3B is a line graph depicting the results of experiments verifying that HCVa-wt shRNA did not inhibit analogous targets lacking HCV IRES. Cells were transfected as in FIG. 3A except that pCDNA3 / EMCV IRES dual luciferase reporter (EMCV IRES) was added instead of pCDNA3 / HCV IRES dual luciferase reporter (HCV IRES). All data are shown as luciferase activity divided by SEAP. All data were obtained from three separate and independent experiments.

FIG. 4A shows the sequences for seven 19 base pair virus recognition sequences of synthetic siRNA and shRNA contained within a 25 nucleotide (SEQ ID NO: 26) target site of HCV 1a genotype and on 10% natural polyacrylamide gel stained with ethidium bromide Figure is the analysis of purity. siRNA: antisense and sense strands containing 3'-UU overhangs; shRNA: loop sequence and 3 ', 5'-terminal overhangs are identical to those of 25 base pair shRNAs.

4B is a bar graph depicting the results of experiments analyzing the inhibitory capacity of HCV IRES-mediated gene expression at RNA inhibitors (siRNA and shRNA) at inhibitor concentrations of 1 nM in 293FT cells.

4C is a bar graph depicting the results of an experiment analyzing the inhibitory capacity of HCV IRES-mediated gene expression at an inhibitor concentration of 0.1 nM in 293FT cells for RNA inhibitors.

FIG. 5A shows simultaneous double luciferase HCV IRES reporter plasmid (10 μg) and SEAP (added as control for injection efficiency and nonspecific inhibition) simultaneously with 100 μg of indicated HCV shRNA or control 229 shRNA as described in Example 1. IVIS images of mice co-injected into the tail vein of mice, either in the form of a 100 μg pol III expressing plasmid expressing shRNA expressing (or pUC18 plasmid as a control). Following infusion, luciferin was administered intraperitoneally at various time points (24, 36, 48, 60, 72, 84 and 100 hours) and the mice were imaged using IVIS in an in vivo imaging system. This image is an image of a mouse at 84 hours.

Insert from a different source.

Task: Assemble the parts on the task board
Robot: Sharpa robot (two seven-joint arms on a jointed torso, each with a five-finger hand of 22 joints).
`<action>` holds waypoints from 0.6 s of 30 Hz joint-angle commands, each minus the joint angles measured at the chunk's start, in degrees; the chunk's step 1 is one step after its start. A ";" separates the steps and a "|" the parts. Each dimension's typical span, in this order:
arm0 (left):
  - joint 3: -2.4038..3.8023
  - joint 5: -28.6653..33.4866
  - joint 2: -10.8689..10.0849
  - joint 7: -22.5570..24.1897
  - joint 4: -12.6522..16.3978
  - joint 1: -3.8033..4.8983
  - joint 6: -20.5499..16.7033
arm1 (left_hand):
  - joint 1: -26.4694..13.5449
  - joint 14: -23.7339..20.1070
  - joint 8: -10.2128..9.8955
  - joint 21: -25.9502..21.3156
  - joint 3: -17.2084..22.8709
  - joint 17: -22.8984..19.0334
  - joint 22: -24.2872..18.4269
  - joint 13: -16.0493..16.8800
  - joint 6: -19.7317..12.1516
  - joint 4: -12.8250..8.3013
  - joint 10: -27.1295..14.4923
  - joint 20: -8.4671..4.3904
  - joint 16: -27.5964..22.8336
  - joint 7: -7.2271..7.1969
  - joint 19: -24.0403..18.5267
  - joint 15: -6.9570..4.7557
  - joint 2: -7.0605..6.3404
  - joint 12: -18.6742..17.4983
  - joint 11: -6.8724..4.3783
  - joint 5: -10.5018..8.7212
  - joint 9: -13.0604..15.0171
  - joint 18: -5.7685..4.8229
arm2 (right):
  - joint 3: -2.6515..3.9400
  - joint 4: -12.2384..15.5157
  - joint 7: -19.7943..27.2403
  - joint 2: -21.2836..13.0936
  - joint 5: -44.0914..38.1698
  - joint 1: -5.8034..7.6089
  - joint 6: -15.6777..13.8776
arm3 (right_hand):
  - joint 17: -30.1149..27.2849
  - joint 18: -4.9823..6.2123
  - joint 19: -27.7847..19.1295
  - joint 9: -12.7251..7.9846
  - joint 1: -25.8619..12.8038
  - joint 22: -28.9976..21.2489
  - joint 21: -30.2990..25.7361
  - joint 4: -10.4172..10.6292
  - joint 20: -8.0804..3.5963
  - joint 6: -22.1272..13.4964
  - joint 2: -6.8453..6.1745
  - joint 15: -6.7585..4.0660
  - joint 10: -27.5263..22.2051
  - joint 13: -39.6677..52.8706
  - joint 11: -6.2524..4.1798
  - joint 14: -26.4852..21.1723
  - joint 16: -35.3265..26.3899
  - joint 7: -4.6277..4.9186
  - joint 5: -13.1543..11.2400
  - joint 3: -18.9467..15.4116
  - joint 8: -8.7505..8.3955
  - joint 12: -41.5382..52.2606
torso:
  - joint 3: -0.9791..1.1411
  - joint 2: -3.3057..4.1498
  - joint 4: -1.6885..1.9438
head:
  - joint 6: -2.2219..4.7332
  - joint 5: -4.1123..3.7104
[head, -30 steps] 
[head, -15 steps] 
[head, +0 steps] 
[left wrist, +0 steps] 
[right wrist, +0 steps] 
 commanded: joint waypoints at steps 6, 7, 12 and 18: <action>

5b is a graph quantifying the experimental results shown in FIG. 5a in which RNA is directly delivered. Quantification was performed using ImageQuant ™ software. Each time point represents an average of 4-5 mice. At 96 hours, the mice were bled and the amount of SEAP activity was measured by pNPP analysis as described in Example 1. Quantified data were divided by SEAP activity and expressed as normalized luciferase for pUC18 control mice (100%, no error bars were shown in the pUC18 control for clarity; error bars are similar to those shown in others).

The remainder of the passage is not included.